Earlier this week we had to remove the four year old put-together-sink in the Quonset (the 'kitchen' and writing house and second space we built three years ago) because over time, the wooden framework became a mold generating unit, and a trigger for asthma. It was not a planned change, but life is an experiment. When I think one solution will be permanent, Nature will show me everything changes. There is a transitional phase going on now. We are back to what we know we can do, and that is to set up a temporary outside cooking and the clothing washing sinks double for dish washing. We have purchased a stainless steel prep-sink to replace the old, but metal is processed with some very nasty and toxic sealant. The sink is being timed-out: Pete will wet sand-paper the surfaces and air the nasty stuff out for as long as it takes for me to tolerate it. As I write, the first raindrops are falling. Our temporary kitchen arrangement will need to morph today -- make that, now! Pop up the umbies. Umbrella Season fast approaches.
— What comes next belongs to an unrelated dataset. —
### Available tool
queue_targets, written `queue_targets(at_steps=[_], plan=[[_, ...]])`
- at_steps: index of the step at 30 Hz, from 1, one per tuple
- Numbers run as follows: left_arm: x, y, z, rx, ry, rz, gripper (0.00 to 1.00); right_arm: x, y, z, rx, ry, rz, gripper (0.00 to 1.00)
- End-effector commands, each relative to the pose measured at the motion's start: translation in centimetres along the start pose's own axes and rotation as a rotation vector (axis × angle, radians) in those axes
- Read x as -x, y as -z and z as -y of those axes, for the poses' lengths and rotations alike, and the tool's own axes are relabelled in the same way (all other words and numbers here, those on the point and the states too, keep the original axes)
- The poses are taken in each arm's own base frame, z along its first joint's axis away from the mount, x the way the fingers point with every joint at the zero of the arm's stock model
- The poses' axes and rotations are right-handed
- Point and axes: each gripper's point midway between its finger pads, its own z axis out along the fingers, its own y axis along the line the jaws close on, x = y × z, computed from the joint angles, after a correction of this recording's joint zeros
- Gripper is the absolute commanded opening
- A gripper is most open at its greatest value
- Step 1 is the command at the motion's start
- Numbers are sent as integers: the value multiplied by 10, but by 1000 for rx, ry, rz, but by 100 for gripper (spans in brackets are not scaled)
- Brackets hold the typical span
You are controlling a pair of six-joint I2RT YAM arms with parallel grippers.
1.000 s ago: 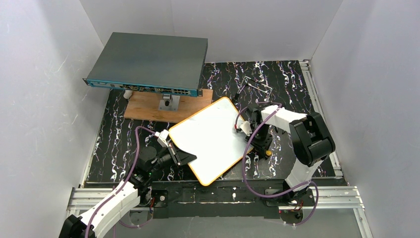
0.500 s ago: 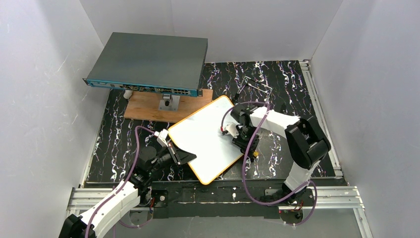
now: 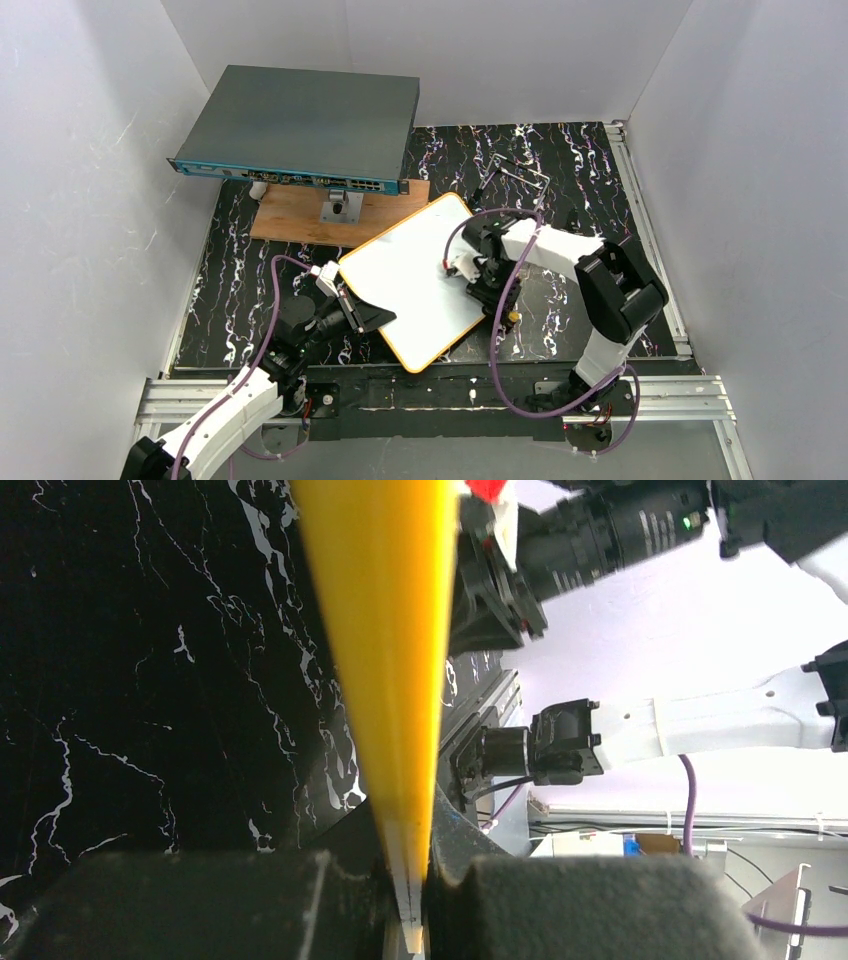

I'm back to the keys after moving things from there, to the no-longer-needed places, and finally to the next-best-place for now. The rain is gentle and small. We have a little more time to move the safety pins and hold life together in a common and magical temporary. Pete is racking down the walking paths, laying in more pea gravel for fall and winter. A new arrangement for preparing and washing up dishes will settle in for the time being. Later in this month my husband Pete and I will set up The Safety Pin Café for a Storytelling Sunday. I will tell stories about the guardians of this place; weave the myth and metaphor of my po'e kanaka roots (Hawaii) and invite the audience to help with the application of the healing salve of story. With the years of practice making up classroom setting using this and that, our audience will join in with their 'Gah, gah, gah' voice of Raven; make rattles from bottles and beans and clack sticks to call on the Ancestors for help with the everyday magic of living. I have rooted in this Salish Sea space enough to feel safe in my skin thanks to the oasis of a home Vardo For Two. I am re-infused with the passion for storytelling making sense of the harsh aspects of loss. It's medium to slow this healing process. Our new sink may have to wait, and sit in the orchard through rain and wind letting Nature neutralize the incredible armor of chemicals we humans have concocted. In the mean time, I'll hope to see faery Geeeeeoo the Sloow and his compadre tinker with that toxic armor, making silliness of the process while singing to me to slow down and keep writing and telling those stories about safety pins, and faeries, and journeys that mend or meddle or snap at magic.